April 9, 1862, the following order was passed: "Ordered that the building now occupied for county offices be vacated on or previous to the first day of May next, and that the Chairman and County Clerk be authorized to lease from J. E. Hibbard for the use of the county the stone building now occupied by him, on Poyntz Avenue, for one year, at a rent not exceeding $75 per annum." November 10, 1865, on a vote to loan $15,000, for the purpose of erecting county buildings, the vote was 150 for the loan, and 140 against the loan. Douglas County boarded Riley County prisoners in 1866 and 1867, and received about $750 therefor. (sic)
At an election held April 20, 1867, on Jail Bonds, the vote was 262 for, and 46 against. Jacob Winnie had the contract for building the jail for $10,441.33. The jail was located near the southeast corner of the Public Square, 40 feet from the east side and 50 feet from the south side of the Square. The area of the Square is about three acres. The building is 40x50 feet. It contains eight cells, which are detached from the outer walls with hall extending around the cells. The cells are 6x7 feet, and seven and one-half feet high. The jail-yard in the rear is 20x23 feet. The County Board voted bonds to the amount of $8,000 for these cells and appurtenances, and they were sold to George W. Higinbotham & Co. for sixty-seven cents on the dollar. In front of the cells is an open hall, on each side of which are two good sized rooms, which are occupied by the Sheriff as the home of his family. In the upper story are two jury rooms, one on each side of the hallway. The hall enters a fair sized court room, furnished in a manner not at all extravagant.

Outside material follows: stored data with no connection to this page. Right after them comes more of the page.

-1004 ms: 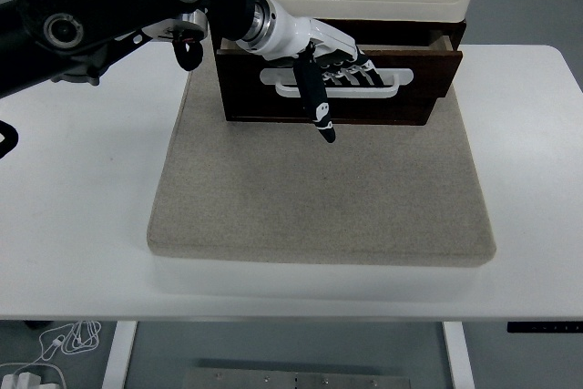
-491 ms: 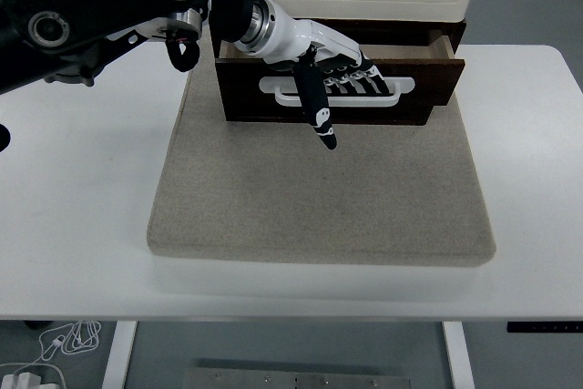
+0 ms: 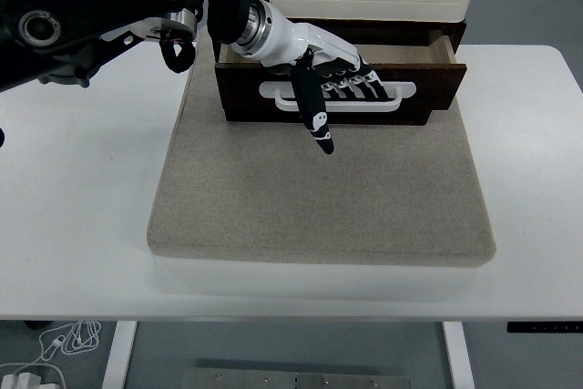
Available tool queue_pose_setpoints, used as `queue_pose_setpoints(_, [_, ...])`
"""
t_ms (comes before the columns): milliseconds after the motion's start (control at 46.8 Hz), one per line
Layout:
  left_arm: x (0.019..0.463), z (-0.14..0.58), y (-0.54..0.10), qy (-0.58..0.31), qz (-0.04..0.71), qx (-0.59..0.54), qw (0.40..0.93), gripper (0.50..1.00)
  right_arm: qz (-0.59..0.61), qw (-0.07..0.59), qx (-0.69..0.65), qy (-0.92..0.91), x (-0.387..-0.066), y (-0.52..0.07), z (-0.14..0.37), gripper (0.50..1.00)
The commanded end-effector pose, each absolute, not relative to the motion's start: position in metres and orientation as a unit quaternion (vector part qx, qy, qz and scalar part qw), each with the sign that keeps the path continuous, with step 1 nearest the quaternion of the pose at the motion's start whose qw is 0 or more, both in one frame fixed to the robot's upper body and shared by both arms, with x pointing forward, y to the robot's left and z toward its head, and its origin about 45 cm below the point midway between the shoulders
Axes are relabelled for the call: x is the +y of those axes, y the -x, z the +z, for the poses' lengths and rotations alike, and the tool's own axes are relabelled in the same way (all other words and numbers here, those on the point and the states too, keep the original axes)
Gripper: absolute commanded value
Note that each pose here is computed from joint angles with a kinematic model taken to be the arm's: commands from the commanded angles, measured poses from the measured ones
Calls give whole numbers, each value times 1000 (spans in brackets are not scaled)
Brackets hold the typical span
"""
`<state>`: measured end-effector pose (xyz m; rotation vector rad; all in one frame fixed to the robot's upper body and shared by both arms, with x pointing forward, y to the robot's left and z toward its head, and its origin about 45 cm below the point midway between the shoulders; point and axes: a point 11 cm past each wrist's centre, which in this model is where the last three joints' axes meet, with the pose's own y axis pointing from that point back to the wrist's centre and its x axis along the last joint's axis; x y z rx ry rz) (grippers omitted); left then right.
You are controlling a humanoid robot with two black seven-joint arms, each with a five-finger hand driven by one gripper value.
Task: Open the drawer under the combination cabinet
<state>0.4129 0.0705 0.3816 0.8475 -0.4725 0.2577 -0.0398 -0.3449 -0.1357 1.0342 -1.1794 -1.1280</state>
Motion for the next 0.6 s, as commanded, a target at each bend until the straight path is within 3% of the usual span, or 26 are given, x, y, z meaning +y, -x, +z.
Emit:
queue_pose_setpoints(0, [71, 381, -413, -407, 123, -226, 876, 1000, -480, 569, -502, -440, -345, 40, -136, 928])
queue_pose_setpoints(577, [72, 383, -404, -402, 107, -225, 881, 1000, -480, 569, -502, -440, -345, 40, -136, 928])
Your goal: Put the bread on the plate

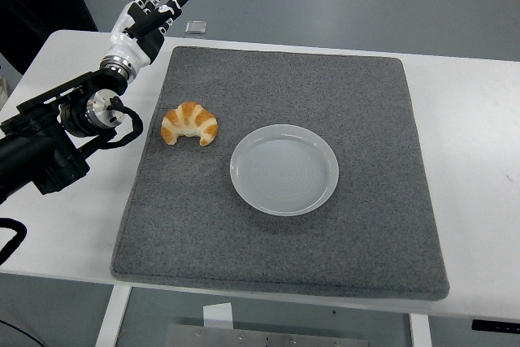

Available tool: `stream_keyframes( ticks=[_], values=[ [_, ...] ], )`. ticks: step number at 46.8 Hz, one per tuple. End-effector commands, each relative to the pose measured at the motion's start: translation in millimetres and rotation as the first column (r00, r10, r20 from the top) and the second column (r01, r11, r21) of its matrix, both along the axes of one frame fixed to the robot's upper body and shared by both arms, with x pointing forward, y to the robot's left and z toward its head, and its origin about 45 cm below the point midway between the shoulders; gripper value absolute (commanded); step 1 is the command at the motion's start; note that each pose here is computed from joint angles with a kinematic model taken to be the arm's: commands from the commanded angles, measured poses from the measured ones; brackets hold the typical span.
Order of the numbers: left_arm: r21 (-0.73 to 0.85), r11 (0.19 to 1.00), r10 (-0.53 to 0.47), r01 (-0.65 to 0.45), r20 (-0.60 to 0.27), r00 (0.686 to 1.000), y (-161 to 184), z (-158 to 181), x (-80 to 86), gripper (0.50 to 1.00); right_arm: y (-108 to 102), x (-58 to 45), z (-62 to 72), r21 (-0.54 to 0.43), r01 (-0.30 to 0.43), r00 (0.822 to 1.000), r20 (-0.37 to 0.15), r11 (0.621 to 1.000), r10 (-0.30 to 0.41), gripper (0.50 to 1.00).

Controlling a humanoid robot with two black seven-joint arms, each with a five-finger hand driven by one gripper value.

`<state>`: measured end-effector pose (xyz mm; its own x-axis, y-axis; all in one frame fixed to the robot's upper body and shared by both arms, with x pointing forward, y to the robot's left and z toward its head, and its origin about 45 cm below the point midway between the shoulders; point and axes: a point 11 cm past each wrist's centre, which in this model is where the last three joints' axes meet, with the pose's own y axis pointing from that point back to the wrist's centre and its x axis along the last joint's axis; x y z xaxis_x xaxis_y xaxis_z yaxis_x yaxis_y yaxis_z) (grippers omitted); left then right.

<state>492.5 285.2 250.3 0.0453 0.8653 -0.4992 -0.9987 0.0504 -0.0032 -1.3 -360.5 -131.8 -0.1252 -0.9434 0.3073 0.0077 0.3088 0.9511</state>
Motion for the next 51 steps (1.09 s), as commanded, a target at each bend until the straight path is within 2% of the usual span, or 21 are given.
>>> stream_keyframes(
  ticks=[1, 18, 30, 39, 51],
  values=[
    [0.001, 1.000, 0.000, 0.000, 0.002, 1.000, 0.0, 0.1, 0.0, 0.999, 0.0, 0.0, 0.0, 0.000, 0.000, 1.000, 0.000, 1.000, 0.000, 0.954],
    [0.013, 1.000, -0.028, 0.027, 0.021, 0.999, -2.7, 5.8, 1.9, 0.999, 0.0, 0.0, 0.0, 0.000, -0.001, 1.000, 0.000, 1.000, 0.001, 0.952],
    [0.284, 0.952, -0.135, 0.114, 0.054, 0.989, -14.7, 21.5, 8.8, 0.996, 0.0, 0.0, 0.0, 0.000, 0.000, 1.000, 0.000, 1.000, 0.000, 0.952],
    [0.511, 0.848, -0.210, 0.141, 0.080, 0.974, -3.2, 36.1, 9.6, 0.996, 0.0, 0.0, 0.0, 0.000, -0.001, 1.000, 0.000, 1.000, 0.001, 0.952],
    [0.770, 0.606, -0.360, 0.200, 0.041, 0.932, 4.2, 43.4, 2.0, 0.996, 0.0, 0.0, 0.0, 0.000, 0.000, 1.000, 0.000, 1.000, 0.000, 0.952]
  ],
)
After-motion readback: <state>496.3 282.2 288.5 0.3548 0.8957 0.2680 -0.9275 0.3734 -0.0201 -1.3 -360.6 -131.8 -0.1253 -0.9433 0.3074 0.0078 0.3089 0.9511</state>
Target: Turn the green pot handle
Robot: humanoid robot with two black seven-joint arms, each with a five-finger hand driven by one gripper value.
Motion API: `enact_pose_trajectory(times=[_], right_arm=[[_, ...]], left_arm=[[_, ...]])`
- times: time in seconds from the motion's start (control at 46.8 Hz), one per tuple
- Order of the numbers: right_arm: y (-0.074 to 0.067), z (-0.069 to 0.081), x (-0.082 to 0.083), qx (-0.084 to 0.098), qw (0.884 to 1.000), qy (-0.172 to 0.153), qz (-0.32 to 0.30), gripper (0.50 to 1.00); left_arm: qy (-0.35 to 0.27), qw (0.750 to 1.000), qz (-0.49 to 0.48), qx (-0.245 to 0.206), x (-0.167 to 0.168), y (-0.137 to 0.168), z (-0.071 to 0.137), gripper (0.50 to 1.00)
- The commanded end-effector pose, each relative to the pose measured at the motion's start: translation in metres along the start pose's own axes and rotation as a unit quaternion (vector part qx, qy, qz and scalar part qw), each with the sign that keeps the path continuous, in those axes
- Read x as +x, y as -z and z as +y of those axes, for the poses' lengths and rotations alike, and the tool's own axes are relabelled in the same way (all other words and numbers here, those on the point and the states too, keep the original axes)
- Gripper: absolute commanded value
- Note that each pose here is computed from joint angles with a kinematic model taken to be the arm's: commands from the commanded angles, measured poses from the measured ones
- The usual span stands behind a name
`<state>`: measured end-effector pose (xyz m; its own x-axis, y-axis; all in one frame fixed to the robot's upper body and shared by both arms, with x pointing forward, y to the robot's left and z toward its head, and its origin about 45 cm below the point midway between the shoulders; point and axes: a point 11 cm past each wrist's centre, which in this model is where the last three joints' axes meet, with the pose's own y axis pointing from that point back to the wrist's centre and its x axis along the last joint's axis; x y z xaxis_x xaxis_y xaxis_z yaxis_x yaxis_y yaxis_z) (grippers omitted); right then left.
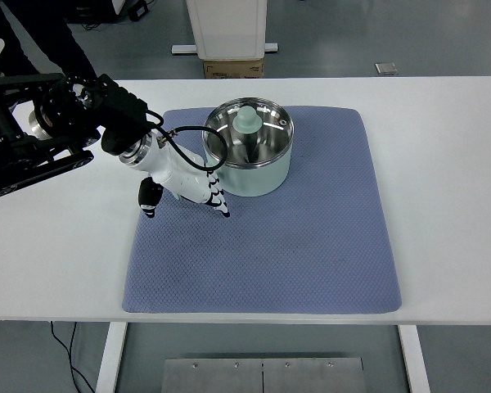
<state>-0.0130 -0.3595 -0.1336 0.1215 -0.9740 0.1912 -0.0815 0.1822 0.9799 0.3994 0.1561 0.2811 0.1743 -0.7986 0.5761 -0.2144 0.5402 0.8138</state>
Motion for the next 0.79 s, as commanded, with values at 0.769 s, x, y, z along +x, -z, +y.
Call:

At the southeast corner of Third Street and Poyntz Avenue, the County Clerk and County Treasurer occupy a commodious room, rented for $2?0 per year. Lower down on the same side of the avenue, the County Attorney's office is that of Spilman & Brown, rented for $60 per year. In the block east, the County Superintendent has an office at the same rent. The Register of Deeds and Judge of Probate occupy a frame building belonging to the county, on lot 197, Poyntz Avenue, and the Clerk of the District Court has an office in a brick building on lot 193, Poyntz Avenue, for which the county pays a rent of $60 per year. The Coroner has his physician's office nearly opposite. The offices are supplied with necessary safes. The county jail is one of the best in the State.